▶ [RECORD EXCERPTS]:
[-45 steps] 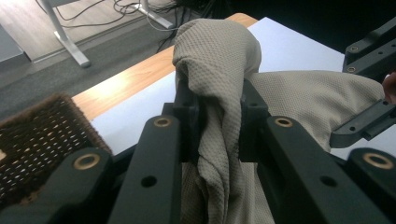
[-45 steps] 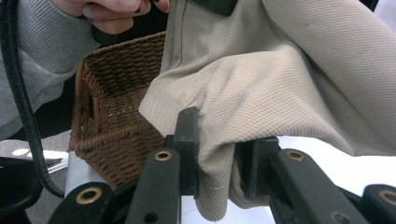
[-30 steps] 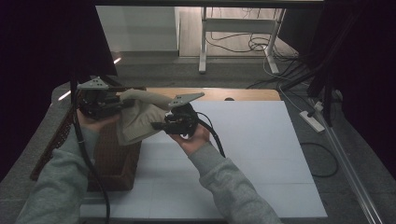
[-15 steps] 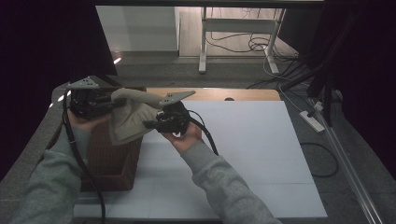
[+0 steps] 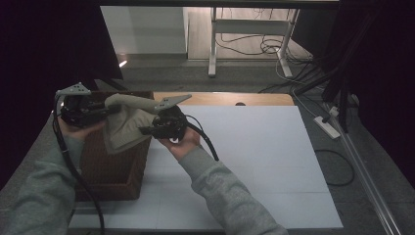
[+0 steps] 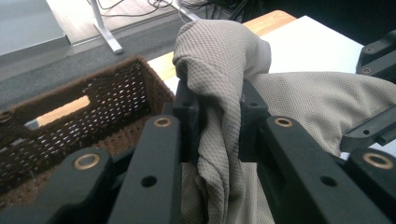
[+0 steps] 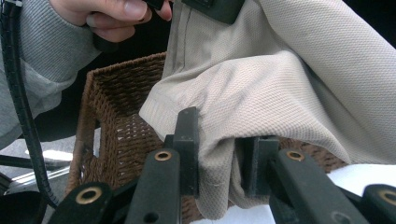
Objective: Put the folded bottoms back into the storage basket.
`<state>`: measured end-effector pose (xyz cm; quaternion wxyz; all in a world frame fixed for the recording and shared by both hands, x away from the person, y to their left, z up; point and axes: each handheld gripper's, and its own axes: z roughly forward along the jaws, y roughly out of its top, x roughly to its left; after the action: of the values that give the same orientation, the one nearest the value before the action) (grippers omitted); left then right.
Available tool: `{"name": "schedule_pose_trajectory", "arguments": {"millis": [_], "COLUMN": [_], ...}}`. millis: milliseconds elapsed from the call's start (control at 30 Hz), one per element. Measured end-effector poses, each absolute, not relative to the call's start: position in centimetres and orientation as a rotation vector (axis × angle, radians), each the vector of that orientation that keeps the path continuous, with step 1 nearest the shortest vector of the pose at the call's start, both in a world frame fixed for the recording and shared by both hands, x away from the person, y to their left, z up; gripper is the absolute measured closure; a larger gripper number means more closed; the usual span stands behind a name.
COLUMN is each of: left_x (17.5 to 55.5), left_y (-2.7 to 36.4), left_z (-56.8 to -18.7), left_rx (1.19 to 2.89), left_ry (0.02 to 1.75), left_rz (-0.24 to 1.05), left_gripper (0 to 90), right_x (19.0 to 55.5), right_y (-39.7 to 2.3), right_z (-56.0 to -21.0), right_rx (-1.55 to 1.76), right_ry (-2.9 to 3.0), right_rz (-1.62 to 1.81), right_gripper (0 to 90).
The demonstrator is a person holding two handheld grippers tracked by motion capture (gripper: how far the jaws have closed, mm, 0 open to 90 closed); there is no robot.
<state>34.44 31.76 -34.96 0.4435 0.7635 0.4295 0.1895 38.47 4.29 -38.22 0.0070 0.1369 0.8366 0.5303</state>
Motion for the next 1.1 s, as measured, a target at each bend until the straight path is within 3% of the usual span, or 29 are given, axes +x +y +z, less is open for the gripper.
{"name": "schedule_pose_trajectory", "arguments": {"millis": [1100], "left_x": [33.7], "left_y": [38.3], "left_z": [-38.1], "left_rx": [1.848], "left_ry": [1.226], "left_rz": [0.45], "left_gripper": [74.5], "right_x": [38.9], "right_y": [11.2], "right_z": [-40.9], "right_rx": [0.409], "right_ry": [2.699], "right_rz": [1.629], "right_gripper": [70.5]}}
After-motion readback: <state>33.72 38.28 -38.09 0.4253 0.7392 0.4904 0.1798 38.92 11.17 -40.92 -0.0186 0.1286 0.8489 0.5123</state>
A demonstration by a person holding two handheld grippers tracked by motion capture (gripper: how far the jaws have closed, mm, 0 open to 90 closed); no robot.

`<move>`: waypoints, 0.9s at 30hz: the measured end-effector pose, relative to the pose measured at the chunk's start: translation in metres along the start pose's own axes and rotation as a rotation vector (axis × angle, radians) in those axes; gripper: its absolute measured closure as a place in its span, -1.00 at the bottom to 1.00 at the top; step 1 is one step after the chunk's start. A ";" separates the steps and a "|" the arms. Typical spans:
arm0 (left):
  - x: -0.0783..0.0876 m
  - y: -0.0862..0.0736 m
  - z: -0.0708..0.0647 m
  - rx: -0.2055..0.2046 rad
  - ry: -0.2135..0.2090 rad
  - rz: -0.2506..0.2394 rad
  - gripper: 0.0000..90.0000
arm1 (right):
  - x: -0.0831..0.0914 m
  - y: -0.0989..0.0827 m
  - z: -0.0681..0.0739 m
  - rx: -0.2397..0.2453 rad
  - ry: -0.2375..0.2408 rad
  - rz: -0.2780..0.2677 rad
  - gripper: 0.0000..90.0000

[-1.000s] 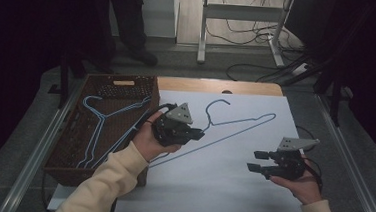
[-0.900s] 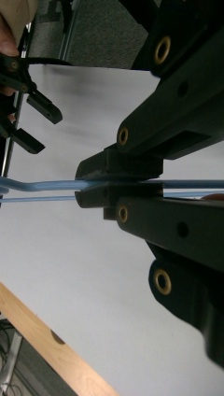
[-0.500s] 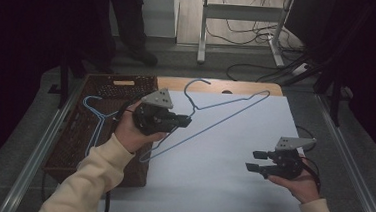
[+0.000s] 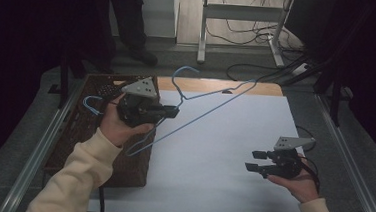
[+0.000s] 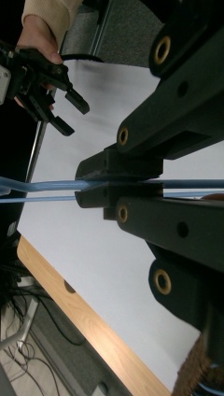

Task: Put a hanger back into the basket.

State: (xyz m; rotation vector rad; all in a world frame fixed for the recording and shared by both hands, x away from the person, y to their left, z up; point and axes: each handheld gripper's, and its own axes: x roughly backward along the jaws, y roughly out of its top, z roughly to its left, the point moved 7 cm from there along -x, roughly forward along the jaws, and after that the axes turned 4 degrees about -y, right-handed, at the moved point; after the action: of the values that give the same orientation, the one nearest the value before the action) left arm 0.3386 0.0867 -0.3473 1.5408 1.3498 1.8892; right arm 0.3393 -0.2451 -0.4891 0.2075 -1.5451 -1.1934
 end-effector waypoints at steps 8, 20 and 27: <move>0.016 -0.008 0.012 0.029 0.023 -0.011 0.93 | -0.002 0.000 -0.001 -0.006 -0.006 0.001 -0.10; 0.043 -0.024 0.028 0.073 0.076 -0.026 0.93 | -0.010 0.000 -0.003 -0.005 -0.015 0.007 -0.20; 0.069 -0.035 0.034 0.098 0.119 -0.036 0.94 | -0.011 0.003 0.001 -0.010 -0.024 -0.008 -0.21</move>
State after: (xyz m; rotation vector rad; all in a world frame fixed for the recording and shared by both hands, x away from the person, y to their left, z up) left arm 0.3349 0.1706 -0.3396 1.4587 1.5326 1.9457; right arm 0.3442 -0.2358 -0.4937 0.1934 -1.5601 -1.2140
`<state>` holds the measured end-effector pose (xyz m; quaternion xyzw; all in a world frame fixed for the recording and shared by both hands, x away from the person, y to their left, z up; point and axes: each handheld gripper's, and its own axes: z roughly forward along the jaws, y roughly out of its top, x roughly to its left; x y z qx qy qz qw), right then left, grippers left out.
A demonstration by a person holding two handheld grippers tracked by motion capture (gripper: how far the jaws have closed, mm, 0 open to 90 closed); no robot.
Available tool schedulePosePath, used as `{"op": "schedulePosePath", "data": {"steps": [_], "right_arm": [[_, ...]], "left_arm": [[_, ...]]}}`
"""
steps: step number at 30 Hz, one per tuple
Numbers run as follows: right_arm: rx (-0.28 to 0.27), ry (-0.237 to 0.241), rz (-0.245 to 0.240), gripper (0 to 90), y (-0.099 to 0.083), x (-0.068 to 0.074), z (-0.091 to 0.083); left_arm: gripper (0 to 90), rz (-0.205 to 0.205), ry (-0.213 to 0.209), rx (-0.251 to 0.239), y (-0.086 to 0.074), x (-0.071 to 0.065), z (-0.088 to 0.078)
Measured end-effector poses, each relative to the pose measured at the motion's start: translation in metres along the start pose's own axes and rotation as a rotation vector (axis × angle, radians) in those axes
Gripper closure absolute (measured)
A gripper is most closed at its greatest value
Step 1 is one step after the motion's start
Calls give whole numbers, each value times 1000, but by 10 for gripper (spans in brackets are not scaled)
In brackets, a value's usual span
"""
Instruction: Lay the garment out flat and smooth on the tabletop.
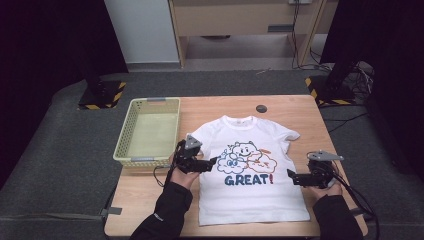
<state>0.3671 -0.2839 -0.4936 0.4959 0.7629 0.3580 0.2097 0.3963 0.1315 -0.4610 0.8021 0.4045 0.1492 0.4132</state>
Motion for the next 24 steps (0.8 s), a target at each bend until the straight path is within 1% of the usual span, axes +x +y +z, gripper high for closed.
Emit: {"op": "schedulePosePath", "data": {"steps": [3, 5, 11, 16, 18, 21, 24], "right_arm": [[7, 1, 1, 20, -2, -1, -1], [12, 3, 0, 20, -3, -2, -1], [23, 7, -8, 19, -7, -4, -2], [32, 15, -13, 17, -11, -6, -3], [37, 21, -12, 15, -13, -7, -4], [42, 24, -24, 11, -16, -8, -5], [41, 28, -24, 7, -18, -9, -6]], "left_arm": [[206, 6, -16, 0, -6, -4, -4], [203, 13, -20, 10, -11, -7, -6], [192, 2, -27, 17, -23, -8, -17], [172, 0, -34, 34, -36, -10, -24], [162, 3, -27, 45, -42, -9, -27], [150, -8, -20, 62, -50, -8, -32], [126, -8, -15, 73, -56, -7, -37]]}}
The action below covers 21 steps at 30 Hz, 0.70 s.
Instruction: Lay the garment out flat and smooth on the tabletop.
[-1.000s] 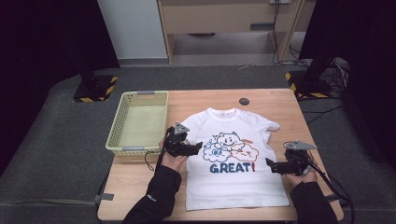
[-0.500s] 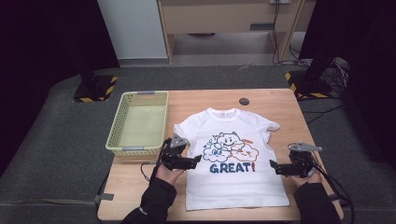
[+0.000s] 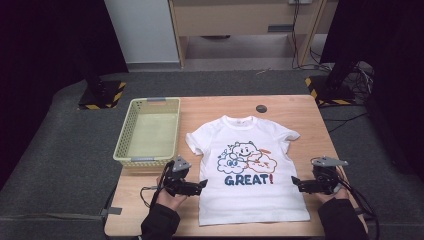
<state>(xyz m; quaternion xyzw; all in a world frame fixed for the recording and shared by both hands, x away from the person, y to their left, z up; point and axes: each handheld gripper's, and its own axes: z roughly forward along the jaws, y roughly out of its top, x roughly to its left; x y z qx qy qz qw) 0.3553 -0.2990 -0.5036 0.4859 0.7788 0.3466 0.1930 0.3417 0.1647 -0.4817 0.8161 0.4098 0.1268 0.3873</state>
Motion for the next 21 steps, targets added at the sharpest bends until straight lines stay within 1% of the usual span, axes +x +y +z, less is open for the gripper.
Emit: {"op": "schedulePosePath", "data": {"steps": [4, 10, 13, 16, 19, 21], "right_arm": [[-9, 3, -6, 5, -3, -1, -3], [12, 6, 0, 4, -9, -4, -5], [11, 8, -4, 4, -10, -4, -7], [15, 5, -5, 4, -12, -5, -8], [24, -1, -2, 4, -15, -6, -9], [22, -5, -2, 4, -16, -7, -10]], "left_arm": [[109, -14, 2, 19, -10, 5, -5], [84, -73, 23, 57, -27, 19, -14], [77, -81, 41, 78, -35, 26, -20], [74, -104, 46, 90, -44, 33, -26], [73, -112, 56, 109, -51, 38, -29], [72, -102, 62, 121, -55, 41, -31]]}}
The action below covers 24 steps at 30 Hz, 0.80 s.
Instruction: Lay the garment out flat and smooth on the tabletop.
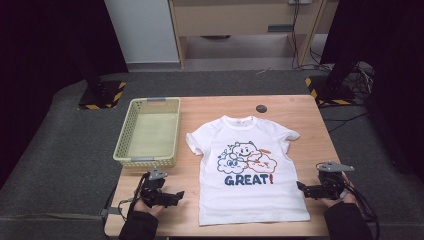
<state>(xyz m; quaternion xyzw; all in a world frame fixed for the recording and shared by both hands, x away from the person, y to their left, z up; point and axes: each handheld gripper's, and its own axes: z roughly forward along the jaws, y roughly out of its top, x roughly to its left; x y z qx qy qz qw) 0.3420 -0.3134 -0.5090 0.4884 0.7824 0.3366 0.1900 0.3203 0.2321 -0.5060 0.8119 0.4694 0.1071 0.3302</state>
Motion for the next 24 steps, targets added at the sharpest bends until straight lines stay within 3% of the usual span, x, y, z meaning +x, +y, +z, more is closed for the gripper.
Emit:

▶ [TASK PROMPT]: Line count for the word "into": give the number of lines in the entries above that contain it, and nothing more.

▶ [ANSWER FOR THIS EXERCISE]: 2